Reputation: 9898
I have two dataframes with observations on rows and features (or group membership) on columns, e.g.:
> data_df
a b c
A 1 2 1
B 0 1 3
C 0 0 1
D 2 1 1
E 1 1 1
> mask_df
g1 g2
A 0 1
B 1 0
C 1 0
D 1 0
E 0 1
I want to group and aggregate (by sum) the values in the first dataframe (data_df
) conditional on the binary values (masks) in the second dataframe (mask_df
).
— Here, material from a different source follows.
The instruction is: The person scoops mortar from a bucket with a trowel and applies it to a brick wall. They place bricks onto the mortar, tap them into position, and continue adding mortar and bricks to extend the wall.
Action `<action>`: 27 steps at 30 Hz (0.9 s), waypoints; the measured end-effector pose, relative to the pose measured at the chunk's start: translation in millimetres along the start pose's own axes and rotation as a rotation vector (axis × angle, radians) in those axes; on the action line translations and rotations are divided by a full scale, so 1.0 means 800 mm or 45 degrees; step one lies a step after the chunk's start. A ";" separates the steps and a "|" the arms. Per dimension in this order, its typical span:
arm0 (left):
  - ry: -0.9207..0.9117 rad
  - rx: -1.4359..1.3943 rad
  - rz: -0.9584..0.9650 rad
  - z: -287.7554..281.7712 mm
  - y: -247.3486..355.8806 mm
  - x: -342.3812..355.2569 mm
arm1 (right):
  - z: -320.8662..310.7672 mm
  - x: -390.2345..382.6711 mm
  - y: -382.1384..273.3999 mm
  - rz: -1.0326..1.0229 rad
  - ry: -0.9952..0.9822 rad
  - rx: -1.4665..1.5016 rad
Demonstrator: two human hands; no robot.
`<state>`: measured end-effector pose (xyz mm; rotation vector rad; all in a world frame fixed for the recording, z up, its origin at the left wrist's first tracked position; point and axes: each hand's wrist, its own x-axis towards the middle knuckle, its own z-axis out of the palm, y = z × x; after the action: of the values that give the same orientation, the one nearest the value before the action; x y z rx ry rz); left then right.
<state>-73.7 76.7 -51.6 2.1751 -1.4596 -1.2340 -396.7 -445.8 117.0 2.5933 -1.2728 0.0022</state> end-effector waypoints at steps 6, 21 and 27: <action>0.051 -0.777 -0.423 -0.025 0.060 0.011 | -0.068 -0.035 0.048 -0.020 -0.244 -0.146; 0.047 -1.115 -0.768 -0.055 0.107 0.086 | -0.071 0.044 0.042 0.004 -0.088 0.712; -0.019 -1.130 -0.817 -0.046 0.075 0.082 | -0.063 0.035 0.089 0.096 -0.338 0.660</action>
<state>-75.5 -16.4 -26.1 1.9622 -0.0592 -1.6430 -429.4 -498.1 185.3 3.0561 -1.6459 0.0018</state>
The result should be the following (groups x features):
> aggr_df
a b c
g1 2 2 5
g2 2 3 2
Is there a way in pandas to group the first dataframe (data_df
) using the masks contained in a second dataframe (mask_df
) in a single command?
Upvotes: 4
Views: 911
Reputation: 9898
I decided to write another answer since:
In my case I noticed that I could achieve the same result just by using a dot product of mask_df
with data_df
:
> mask_df.T.dot(data_df)
In the special case of getting the average instead of the sum, this is achievable scaling the mask_df
by the number of ones for each group:
> mask_df.T.dot(data_df).div(mask_df.sum(), axis=0)
Upvotes: 2
Reputation: 323356
Notice that this will work even in the case that observations in the first dataframe (data_df
) belong to multiple masks in the second dataframe (mask_df
).
> pd.concat({x:data_df.mul(mask_df[x],0).sum() for x in mask_df}).unstack()
a b c
g1 2 2 5
g2 2 3 2
Upvotes: 3
Reputation: 402922
You can do this cheaply with dot
and groupby
:
data_df.groupby(mask_df.dot(mask_df.columns)).sum()
a b c
g1 2 2 5
g2 2 3 2
Where,
mask_df.dot(mask_df.columns)
A g2
B g1
C g1
D g1
E g2
dtype: object
Which works well assuming each row always has exactly one column set to 1
.
Upvotes: 3
Reputation: 88285
Here's a way using a list comprehension:
pd.DataFrame([(data_df.T * mask_df[i]).sum(axis=1) for i in mask_df.columns],
index = mask.columns)
a b c
g1 2 2 5
g2 2 3 2
Upvotes: 1
Reputation: 1208
The best way to do this is to combine the dataframes. You can combine on the index by using a join statement first. df_merge = data_df.merge(aggr_df, left_on=True, right_on=True)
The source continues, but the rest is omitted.